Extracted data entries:
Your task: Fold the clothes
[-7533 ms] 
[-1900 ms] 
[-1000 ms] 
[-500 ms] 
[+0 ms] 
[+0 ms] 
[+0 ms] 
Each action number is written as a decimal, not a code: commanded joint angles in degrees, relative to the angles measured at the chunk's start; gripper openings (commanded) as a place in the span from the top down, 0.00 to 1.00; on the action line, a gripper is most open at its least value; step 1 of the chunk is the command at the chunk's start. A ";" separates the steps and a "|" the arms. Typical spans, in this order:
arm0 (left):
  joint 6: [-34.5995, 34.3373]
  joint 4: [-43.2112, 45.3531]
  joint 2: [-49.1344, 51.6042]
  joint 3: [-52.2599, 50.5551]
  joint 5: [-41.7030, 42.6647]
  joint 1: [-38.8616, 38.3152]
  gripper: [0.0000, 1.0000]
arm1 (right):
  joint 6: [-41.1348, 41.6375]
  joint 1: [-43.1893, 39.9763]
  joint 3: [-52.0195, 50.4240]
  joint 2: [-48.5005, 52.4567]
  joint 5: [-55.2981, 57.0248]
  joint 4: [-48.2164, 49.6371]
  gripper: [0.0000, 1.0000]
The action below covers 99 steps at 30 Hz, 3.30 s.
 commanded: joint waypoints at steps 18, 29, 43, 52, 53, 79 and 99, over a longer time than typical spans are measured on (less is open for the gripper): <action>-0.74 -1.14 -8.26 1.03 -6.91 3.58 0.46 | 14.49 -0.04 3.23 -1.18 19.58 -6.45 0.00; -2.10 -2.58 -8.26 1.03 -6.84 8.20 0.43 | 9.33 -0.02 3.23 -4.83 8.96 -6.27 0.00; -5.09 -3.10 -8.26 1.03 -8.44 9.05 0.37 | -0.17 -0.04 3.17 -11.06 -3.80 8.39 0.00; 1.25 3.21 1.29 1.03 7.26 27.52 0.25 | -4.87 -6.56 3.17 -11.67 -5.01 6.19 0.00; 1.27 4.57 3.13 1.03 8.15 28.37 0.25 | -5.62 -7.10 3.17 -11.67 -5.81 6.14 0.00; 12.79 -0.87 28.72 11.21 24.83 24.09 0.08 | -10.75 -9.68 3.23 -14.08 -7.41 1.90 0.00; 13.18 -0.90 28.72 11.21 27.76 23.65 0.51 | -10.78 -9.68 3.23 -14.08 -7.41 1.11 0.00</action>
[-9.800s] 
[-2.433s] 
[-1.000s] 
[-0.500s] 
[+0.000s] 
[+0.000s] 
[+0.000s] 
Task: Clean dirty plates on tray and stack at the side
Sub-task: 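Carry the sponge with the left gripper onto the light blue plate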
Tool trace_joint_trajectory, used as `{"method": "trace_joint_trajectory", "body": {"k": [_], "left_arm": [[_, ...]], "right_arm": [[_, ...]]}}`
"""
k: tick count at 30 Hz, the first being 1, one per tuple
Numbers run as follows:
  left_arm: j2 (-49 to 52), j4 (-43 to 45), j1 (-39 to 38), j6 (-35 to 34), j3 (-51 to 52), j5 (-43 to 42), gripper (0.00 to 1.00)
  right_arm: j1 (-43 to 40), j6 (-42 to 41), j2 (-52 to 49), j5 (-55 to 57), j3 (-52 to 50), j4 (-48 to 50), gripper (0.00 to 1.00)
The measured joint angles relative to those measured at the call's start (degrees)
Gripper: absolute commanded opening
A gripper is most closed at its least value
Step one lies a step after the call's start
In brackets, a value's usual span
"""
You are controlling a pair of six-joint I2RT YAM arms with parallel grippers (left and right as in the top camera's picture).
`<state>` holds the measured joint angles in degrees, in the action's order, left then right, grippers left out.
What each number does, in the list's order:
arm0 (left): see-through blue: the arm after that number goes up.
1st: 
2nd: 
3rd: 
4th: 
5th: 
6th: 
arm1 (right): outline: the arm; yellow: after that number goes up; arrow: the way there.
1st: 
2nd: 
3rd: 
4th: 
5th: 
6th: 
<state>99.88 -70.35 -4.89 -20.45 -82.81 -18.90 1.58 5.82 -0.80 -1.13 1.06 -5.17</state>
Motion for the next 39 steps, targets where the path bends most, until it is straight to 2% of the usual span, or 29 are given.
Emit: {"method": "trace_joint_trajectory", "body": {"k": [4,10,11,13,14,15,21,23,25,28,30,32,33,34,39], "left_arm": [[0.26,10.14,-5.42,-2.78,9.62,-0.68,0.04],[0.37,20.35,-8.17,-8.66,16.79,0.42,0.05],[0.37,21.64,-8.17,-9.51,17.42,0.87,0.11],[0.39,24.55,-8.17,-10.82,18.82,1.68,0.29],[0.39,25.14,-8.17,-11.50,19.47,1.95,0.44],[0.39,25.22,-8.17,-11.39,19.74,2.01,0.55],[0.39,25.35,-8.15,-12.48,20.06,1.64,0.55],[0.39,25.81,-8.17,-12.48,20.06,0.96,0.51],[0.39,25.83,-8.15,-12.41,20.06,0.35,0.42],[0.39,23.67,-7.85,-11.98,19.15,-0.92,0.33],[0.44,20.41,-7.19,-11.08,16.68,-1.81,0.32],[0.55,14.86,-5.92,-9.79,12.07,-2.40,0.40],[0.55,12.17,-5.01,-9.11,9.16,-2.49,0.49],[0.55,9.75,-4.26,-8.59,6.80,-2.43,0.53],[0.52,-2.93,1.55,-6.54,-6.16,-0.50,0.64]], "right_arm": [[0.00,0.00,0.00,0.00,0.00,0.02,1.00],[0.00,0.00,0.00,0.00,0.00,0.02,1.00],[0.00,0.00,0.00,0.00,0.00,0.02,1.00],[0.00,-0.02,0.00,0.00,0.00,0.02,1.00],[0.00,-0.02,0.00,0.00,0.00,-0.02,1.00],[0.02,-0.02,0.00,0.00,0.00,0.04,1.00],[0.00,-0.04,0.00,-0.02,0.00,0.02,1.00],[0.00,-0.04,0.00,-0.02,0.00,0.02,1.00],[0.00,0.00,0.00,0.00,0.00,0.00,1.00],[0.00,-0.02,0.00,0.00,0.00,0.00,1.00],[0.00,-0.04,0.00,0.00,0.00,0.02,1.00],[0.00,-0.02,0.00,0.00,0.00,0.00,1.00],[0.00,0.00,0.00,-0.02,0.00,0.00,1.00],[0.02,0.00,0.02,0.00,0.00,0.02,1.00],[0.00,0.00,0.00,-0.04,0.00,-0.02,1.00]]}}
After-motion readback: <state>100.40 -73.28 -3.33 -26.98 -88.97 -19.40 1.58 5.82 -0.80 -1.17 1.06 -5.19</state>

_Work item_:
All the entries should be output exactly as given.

_Task answer_:
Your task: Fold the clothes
[-7533 ms] 
[-1900 ms] 
[-1000 ms] 
[-500 ms] 
[+0 ms] 
[+0 ms] 
[+0 ms] 
Each action number is written as a decimal, not a code: commanded joint angles in degrees, relative to the angles measured at the chunk's start; gripper openings (commanded) as a place in the span from the top down, 0.00 to 1.00; on the action line, a gripper is most open at its least value; step 1 of the chunk is the command at the chunk's start. A ";" separates the steps and a "|" the arms. Typical spans, in this order:
arm0 (left):
  joint 6: [-34.5995, 34.3373]
  joint 4: [-43.2112, 45.3531]
  joint 2: [-49.1344, 51.6042]
  joint 3: [-52.2599, 50.5551]
  joint 5: [-41.7030, 42.6647]
  joint 1: [-38.8616, 38.3152]
  gripper: [0.0000, 1.0000]
arm1 (right):
  joint 6: [-41.1348, 41.6375]
  joint 1: [-43.1893, 39.9763]
  joint 3: [-52.0195, 50.4240]
  joint 2: [-48.5005, 52.4567]
  joint 5: [-55.2981, 57.0248]
  joint 4: [-48.2164, 49.6371]
  gripper: [0.0000, 1.0000]
The action below covers 99 steps at 30 Hz, 3.30 s.
 commanded: joint waypoints at steps 18, 29, 43, 52, 53, 79 and 99, over a longer time than typical spans are measured on (less is open for the gripper): <action>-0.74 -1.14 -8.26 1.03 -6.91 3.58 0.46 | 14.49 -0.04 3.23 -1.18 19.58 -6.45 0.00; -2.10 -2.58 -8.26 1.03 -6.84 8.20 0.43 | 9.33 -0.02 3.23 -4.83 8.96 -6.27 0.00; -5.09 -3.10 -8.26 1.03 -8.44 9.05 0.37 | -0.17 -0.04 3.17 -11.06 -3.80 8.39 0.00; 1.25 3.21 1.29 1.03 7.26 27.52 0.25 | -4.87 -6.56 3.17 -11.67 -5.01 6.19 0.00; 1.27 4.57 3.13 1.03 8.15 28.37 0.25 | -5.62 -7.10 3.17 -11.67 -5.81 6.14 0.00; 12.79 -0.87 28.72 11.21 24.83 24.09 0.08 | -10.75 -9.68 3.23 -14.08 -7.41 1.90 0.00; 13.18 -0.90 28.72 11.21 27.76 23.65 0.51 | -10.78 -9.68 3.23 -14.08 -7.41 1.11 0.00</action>
[-9.800s] 
[-2.433s] 
[-1.000s] 
[-0.500s] 
[+0.000s] 
[+0.000s] 
[+0.000s] 
Task: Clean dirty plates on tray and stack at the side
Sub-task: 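Carry the sponge with the left gripper onto the light blue plate
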Tool trace_joint_trajectory, used as `{"method": "trace_joint_trajectory", "body": {"k": [_], "left_arm": [[_, ...]], "right_arm": [[_, ...]]}}`
"""
k: tick count at 30 Hz, the first being 1, one per tuple
Numbers run as follows:
  left_arm: j2 (-49 to 52), j4 (-43 to 45), j1 (-39 to 38), j6 (-35 to 34), j3 (-51 to 52), j5 (-43 to 42), gripper (0.00 to 1.00)
  right_arm: j1 (-43 to 40), j6 (-42 to 41), j2 (-52 to 49), j5 (-55 to 57), j3 (-52 to 50), j4 (-48 to 50), gripper (0.00 to 1.00)
The measured joint angles relative to those measured at the call's start (degrees)
Gripper: absolute commanded opening
A gripper is most closed at its least value
Step one lies a step after the call's start
In brackets, a value's usual span
"""
You are controlling a pair of six-joint I2RT YAM arms with parallel grippers (left and right as in the top camera's picture).
`<state>` holds the measured joint angles in degrees, in the action's order, left then right, grippers left out.
What each number does, in the list's order:
arm0 (left): see-through blue: the arm after that number goes up.
1st: 
2nd: 
3rd: 
4th: 
5th: 
6th: 
arm1 (right): outline: the arm; yellow: after that number goes up; arrow: the way there.
1st: 
2nd: 
3rd: 
4th: 
5th: 
6th: 
<state>99.88 -70.35 -4.89 -20.45 -82.81 -18.90 1.58 5.82 -0.80 -1.13 1.06 -5.17</state>
Motion for the next 39 steps, targets where the path bends most, until it is straight to 2% of the usual span, or 29 are given.
Emit: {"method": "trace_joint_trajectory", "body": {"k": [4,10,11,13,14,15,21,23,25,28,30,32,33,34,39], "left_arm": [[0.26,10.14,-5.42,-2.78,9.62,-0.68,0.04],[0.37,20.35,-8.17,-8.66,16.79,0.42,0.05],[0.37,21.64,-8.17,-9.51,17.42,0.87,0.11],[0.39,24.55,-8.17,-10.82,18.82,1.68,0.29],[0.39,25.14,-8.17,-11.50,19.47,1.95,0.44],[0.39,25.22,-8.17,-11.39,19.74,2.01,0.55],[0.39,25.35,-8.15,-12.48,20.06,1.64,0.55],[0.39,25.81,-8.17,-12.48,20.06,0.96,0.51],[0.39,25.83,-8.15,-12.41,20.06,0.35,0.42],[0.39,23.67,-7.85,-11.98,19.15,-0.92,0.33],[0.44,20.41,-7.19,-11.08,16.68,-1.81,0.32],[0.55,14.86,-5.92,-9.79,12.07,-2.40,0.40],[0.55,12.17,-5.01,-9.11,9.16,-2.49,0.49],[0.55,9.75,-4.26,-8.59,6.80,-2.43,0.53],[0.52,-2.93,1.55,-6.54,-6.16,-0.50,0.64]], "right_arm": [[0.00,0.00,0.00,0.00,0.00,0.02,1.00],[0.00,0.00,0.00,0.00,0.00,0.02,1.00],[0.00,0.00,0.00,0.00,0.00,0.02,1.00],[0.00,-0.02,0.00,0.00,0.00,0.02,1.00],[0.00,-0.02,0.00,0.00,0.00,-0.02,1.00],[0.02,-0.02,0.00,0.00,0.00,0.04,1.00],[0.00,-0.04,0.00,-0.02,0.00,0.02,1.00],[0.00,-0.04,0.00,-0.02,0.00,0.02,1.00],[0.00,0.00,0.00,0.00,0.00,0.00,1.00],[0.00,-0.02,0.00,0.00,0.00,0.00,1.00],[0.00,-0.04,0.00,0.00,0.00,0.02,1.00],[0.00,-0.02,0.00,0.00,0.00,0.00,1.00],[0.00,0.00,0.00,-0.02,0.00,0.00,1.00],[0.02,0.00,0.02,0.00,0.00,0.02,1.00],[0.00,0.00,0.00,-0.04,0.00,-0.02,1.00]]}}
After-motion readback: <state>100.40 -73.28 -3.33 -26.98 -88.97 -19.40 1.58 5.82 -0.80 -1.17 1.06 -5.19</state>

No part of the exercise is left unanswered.